Requirement - If a line in the records below contains the word "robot", copy it.

Records shown -
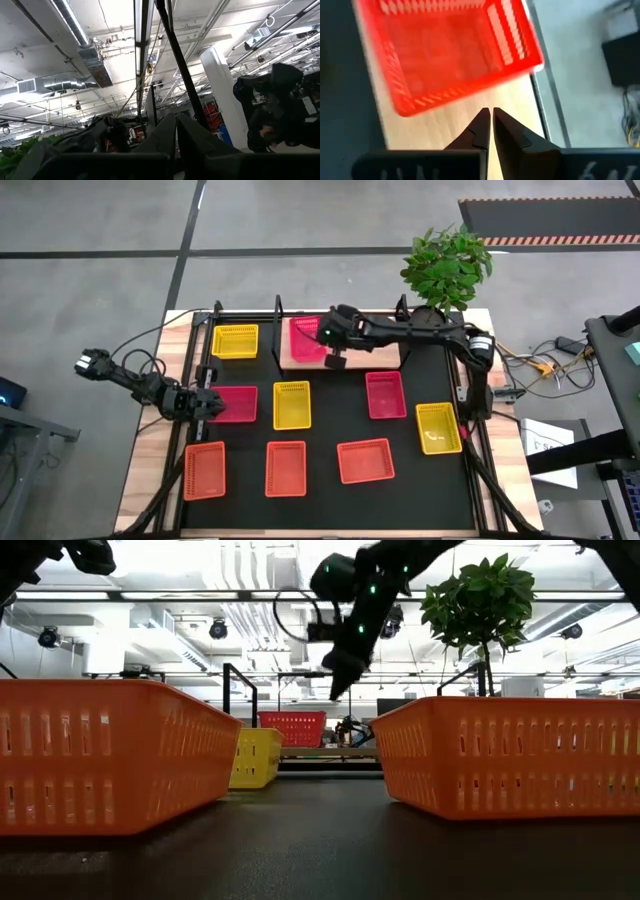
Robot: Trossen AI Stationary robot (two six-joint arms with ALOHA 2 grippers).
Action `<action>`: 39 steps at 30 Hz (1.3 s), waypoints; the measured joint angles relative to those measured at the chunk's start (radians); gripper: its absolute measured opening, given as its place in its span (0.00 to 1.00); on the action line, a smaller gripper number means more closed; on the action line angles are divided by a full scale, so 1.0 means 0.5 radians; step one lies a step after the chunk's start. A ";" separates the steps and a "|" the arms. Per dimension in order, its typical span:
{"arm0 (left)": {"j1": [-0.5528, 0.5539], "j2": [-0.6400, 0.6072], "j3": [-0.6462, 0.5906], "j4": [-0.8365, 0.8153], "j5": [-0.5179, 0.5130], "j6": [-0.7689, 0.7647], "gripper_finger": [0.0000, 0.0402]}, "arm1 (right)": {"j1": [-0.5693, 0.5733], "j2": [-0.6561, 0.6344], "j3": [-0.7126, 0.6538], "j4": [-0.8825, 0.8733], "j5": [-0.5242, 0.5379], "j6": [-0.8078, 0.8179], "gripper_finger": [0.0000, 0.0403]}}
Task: Stack baskets on shelf by color
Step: Put the middle red bin on the shelf, then put the middle yellow bin on the shelf
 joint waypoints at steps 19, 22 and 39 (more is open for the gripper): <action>0.000 -0.002 0.000 0.006 -0.001 0.014 0.00 | -0.033 0.116 -0.002 0.231 -0.225 0.001 0.02; 0.000 -0.002 0.000 0.005 -0.001 0.014 0.00 | -0.034 0.116 -0.002 0.270 -0.211 -0.020 0.02; 0.000 -0.003 0.000 0.018 -0.002 0.014 0.00 | 0.241 -0.160 0.044 0.154 -0.242 -0.143 0.02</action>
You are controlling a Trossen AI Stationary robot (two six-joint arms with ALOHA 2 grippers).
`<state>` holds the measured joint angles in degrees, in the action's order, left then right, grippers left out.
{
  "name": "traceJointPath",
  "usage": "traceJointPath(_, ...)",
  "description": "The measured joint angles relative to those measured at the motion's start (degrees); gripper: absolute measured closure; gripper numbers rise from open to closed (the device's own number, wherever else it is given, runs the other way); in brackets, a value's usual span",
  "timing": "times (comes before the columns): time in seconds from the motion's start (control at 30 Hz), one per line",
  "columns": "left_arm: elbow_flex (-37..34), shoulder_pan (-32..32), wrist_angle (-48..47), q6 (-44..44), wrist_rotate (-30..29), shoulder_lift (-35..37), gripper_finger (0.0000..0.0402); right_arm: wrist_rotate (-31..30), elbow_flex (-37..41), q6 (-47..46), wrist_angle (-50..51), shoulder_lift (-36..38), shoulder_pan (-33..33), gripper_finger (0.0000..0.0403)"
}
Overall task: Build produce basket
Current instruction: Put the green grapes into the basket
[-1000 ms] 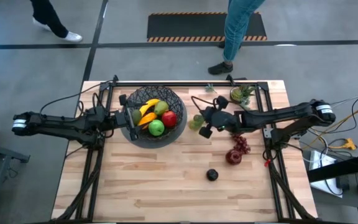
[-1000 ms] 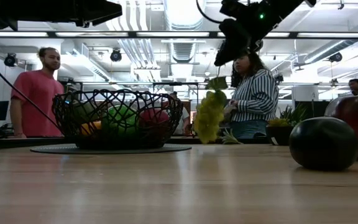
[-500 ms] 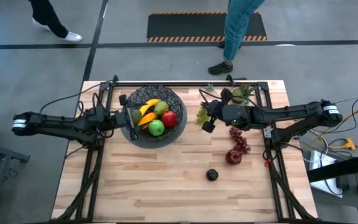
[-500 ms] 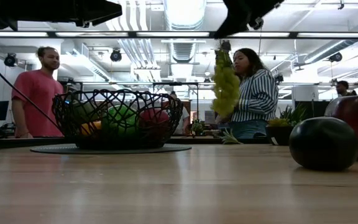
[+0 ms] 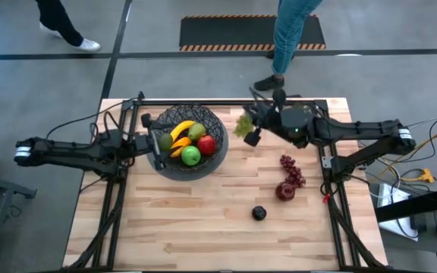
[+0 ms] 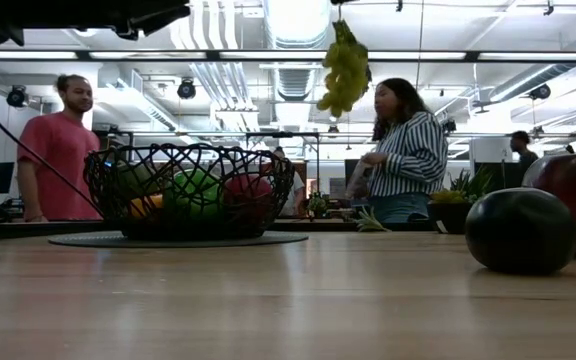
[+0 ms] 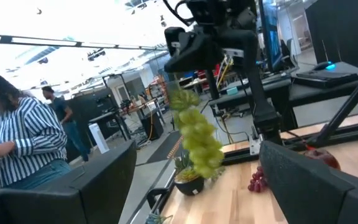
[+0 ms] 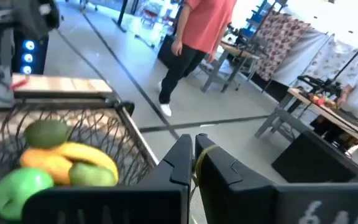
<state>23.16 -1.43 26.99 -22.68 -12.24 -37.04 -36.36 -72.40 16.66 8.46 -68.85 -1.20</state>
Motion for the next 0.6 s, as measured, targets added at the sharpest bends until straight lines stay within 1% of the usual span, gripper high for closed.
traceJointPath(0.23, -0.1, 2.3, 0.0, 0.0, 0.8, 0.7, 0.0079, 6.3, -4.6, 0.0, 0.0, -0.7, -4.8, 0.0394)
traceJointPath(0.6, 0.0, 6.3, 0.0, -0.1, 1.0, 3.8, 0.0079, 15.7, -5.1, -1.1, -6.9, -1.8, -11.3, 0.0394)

Exercise result -
Robot: Trossen AI Stationary robot (two six-joint arms with ALOHA 2 grippers).
You are controlling a Trossen AI Stationary robot (two six-joint arms with ALOHA 2 grippers).

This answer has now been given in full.